Where I am growing lately is in my understanding about all the difficult ways in which we need to be honest in order to do no harm. There are truths to be told that will disappoint or hurt in the moment, but are ultimately necessary to prevent more significant hurt in the future. We have to do and say the uncomfortable things that need to be done and said now, and do it in a way that is not violent to ourselves or the recipient.

Violence comes in many forms and I think we often miss how violent our words can be, especially when we direct them at ourselves. Ahimsa covers ALL living beings, though, honeyloves- that includes you. Telling half truths, speaking disparagingly about ourselves or compromising our well being for the sake of someone else's happiness and comfort is a form of self-inflicted violence that serves no one in the end. You deserve to speak your truth and get your needs met, and the recipient of your truth deserves to hear it, even if they don't think they want to.

The concept of being "cruel to be kind" resonates here for me. Sometimes people's feelings are going to get hurt. It's not really any of our business how people feel, though. Let them feel hurt or not. But tell the truth. Always tell the truth. And be as gentle as possible with your words.
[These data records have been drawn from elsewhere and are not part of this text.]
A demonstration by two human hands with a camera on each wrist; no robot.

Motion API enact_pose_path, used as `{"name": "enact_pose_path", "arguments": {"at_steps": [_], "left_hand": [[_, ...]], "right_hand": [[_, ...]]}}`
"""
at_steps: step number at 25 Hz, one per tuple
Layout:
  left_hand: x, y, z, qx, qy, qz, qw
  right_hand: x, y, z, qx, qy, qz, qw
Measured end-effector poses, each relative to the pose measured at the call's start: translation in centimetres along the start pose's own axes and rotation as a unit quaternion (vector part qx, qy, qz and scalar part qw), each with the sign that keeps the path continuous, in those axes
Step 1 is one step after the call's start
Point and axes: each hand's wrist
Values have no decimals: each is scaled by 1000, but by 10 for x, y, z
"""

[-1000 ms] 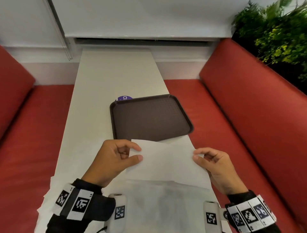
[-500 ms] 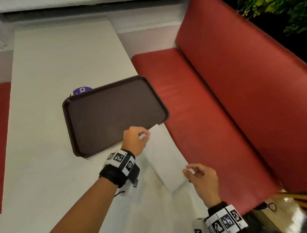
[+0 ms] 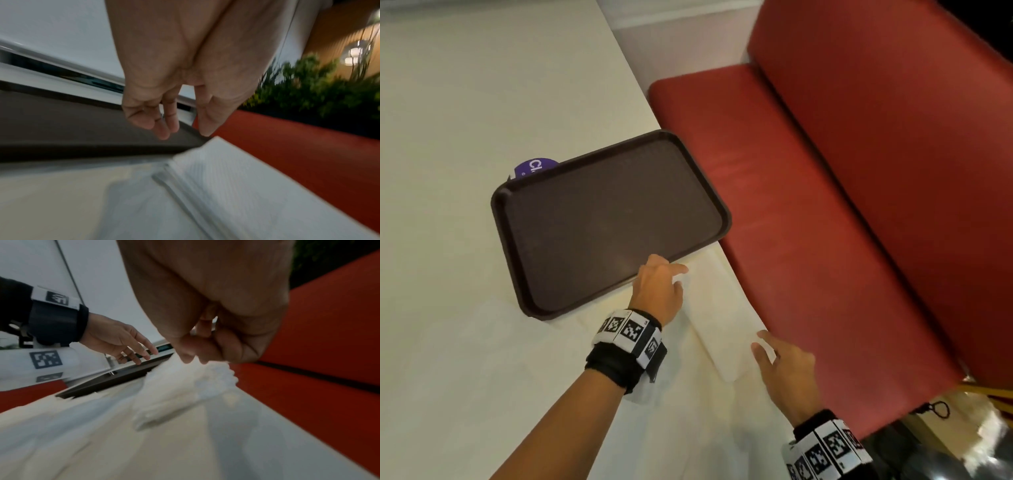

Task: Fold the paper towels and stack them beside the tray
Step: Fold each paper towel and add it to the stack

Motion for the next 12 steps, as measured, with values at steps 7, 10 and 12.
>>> {"name": "enact_pose_path", "arguments": {"at_steps": [7, 10, 12], "left_hand": [[-64, -176, -98, -159, -160, 81, 971], [-54, -250, -151, -289, -151, 87, 941], [-39, -290, -181, -353, -153, 50, 922]], "right_hand": [[47, -40, -70, -171, -43, -129, 976], [91, -60, -91, -166, -176, -220, 945], [105, -73, -99, -186, -249, -206, 928]]}}
Point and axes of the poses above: each hand's wrist, its own y-axis towards the middle knuckle, its own x-axis out of the palm, z = x × y
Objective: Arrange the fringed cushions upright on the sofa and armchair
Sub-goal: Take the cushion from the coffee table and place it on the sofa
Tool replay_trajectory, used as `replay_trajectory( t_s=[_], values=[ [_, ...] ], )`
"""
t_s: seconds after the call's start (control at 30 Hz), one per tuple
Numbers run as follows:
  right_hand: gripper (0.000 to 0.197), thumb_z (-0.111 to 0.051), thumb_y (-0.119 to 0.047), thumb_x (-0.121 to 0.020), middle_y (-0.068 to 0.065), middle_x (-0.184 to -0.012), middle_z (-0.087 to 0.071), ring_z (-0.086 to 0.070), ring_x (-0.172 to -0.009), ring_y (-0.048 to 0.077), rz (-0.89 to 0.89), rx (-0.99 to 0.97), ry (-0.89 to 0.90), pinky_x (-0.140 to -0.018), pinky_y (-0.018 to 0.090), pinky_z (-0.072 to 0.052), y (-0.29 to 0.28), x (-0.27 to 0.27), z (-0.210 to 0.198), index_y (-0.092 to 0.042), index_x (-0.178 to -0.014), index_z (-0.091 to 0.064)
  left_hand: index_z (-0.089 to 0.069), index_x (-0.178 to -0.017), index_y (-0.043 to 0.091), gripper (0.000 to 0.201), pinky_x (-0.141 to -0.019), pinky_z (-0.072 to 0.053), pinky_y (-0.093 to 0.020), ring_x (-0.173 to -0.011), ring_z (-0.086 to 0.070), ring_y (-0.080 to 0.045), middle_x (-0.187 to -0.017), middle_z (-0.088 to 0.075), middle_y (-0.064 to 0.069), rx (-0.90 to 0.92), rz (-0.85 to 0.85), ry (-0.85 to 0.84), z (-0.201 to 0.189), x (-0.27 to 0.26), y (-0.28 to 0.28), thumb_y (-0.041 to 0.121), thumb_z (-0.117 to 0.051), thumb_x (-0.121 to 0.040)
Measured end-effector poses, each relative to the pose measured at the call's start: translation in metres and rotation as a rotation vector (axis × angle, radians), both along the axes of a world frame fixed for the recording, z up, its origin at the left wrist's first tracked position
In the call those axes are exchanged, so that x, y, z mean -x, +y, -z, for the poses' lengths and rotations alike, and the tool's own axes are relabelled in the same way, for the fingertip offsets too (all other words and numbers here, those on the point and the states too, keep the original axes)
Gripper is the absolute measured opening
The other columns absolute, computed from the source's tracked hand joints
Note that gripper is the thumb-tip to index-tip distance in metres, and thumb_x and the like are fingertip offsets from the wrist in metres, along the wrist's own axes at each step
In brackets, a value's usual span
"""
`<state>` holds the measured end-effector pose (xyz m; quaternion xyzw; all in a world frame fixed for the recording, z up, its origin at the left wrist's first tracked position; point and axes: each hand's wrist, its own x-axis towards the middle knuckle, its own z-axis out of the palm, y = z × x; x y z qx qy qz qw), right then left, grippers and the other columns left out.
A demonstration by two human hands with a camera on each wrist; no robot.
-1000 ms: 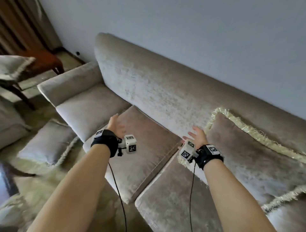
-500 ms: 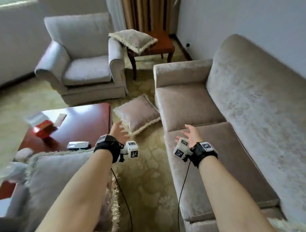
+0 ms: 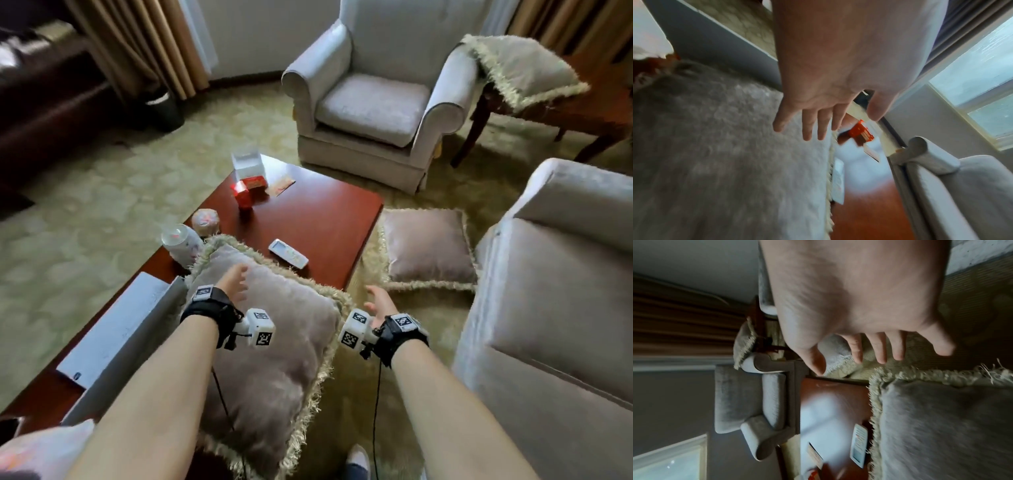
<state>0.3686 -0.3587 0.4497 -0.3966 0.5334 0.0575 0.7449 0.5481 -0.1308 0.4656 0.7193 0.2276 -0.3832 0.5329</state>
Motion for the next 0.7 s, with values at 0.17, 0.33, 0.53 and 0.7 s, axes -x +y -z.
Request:
replay_trajectory(
  t_s=[0.17, 0.33, 0.53, 0.7],
  values=[
    [0.034, -0.040, -0.021, -0.102, 0.011, -0.140, -0.046, -0.040, -0.134, 0.032, -0.093, -0.063, 0.136, -0.107, 0.040, -0.035, 0.038, -0.033, 0.029, -0.009, -0.131, -0.054, -0.042, -0.136, 0.001, 0.050, -0.105, -0.033, -0.039, -0.129, -0.040, -0.031, -0.140, -0.043, -0.015, -0.340, 0.119, -0.081, 0.071, -0.052, 0.065, 0.027, -0.049, -0.094],
    [0.044, -0.046, -0.026, -0.100, 0.015, -0.138, -0.043, -0.048, -0.109, 0.029, -0.143, -0.055, 0.251, -0.099, 0.038, -0.036, 0.063, -0.032, 0.090, -0.008, -0.141, -0.041, -0.051, -0.132, 0.005, 0.048, -0.101, -0.035, -0.031, -0.126, -0.045, -0.031, -0.140, -0.045, -0.016, -0.608, 0.426, -0.088, 0.146, -0.094, 0.109, 0.034, -0.046, -0.093],
    [0.103, -0.074, -0.060, -0.061, 0.013, -0.152, -0.036, -0.045, -0.125, 0.029, -0.143, -0.162, 0.211, -0.107, 0.048, -0.035, 0.068, -0.018, 0.211, -0.022, -0.149, -0.036, -0.037, -0.140, 0.001, 0.072, -0.109, -0.032, -0.038, -0.130, -0.040, -0.037, -0.145, -0.037, -0.022, -0.717, 0.352, -0.058, 0.199, -0.127, 0.128, 0.042, -0.044, -0.081],
    [0.067, -0.050, -0.041, -0.097, 0.013, -0.156, -0.027, -0.030, -0.141, 0.032, -0.014, -0.210, 0.283, -0.112, 0.043, -0.030, 0.085, -0.037, 0.136, -0.013, -0.152, -0.026, -0.026, -0.143, -0.002, 0.089, -0.111, -0.031, -0.044, -0.131, -0.038, -0.040, -0.147, -0.035, -0.023, -0.711, 0.198, -0.037, 0.199, -0.128, 0.127, 0.053, -0.054, -0.080]
  ],
)
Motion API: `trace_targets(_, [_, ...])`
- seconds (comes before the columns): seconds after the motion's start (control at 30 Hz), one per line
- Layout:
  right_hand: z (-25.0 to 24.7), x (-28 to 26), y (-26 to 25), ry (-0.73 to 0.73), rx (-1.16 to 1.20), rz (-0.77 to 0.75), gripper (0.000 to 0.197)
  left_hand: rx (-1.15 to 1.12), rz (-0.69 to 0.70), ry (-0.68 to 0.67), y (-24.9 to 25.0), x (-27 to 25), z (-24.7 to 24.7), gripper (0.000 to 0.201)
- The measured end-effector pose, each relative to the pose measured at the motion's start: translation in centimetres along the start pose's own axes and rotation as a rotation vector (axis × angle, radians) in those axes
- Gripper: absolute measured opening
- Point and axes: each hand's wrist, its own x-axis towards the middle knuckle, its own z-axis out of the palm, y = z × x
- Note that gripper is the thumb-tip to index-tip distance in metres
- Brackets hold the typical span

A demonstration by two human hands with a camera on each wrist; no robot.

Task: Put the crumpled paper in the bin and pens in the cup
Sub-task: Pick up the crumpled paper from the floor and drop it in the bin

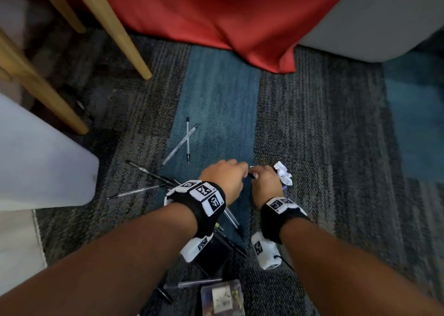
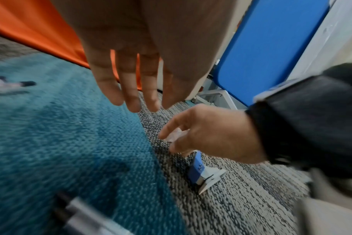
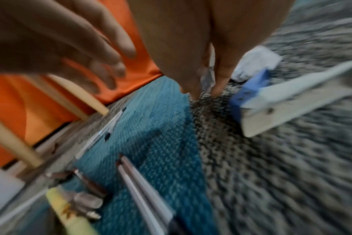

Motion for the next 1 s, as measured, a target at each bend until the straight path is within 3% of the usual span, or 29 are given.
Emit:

Tonight I faced my first major test in this area in a while. I had to tell someone that I did not want to see them anymore. The relationship had long since run it's course for me but this person was still contacting me. The last time we hung out, I felt terrible afterwards and knew in my heart, in my gut, in every cell that this was not good for me. Instead of turning on myself or on him, I kept it neutral: "This type of relationship does not feel emotionally good for me anymore. I have enjoyed our time, thank you! I wish you all the best." No blaming either way, no dramatics. Straight, simple, as-gentle-as-possible honesty. He may be hurt and angry, and he is free to feel that way, but I know that pretending to be engaged in the relationship any longer would ultimately hurt us both. Considering the principle of ahimsa, this is unacceptable. In this moment I am reminded of the wise, irreverent words of my dear friend, Jeff:
"It's quite simple. If you're lying next to someone and your heart and mind are both in this same spot, this is likely the right situation for you. Otherwise, do the Universe a favor, put on your undies and take a walk..."

Start inside. Soften to your own needs and hurts and sensitivities. Think and speak of yourself gently, kindly. Practice and practice until it becomes a habit. Grow the habit to envelop every thought and word and interaction. Ahimsa. Kindness. Non-violence. Realize that sometimes you have to be "cruel" to be kind. Speak your truth oh-so-very-gently. Do your best today. Practice and practice. This is how the world changes- when you change through patient practice. Gently, now.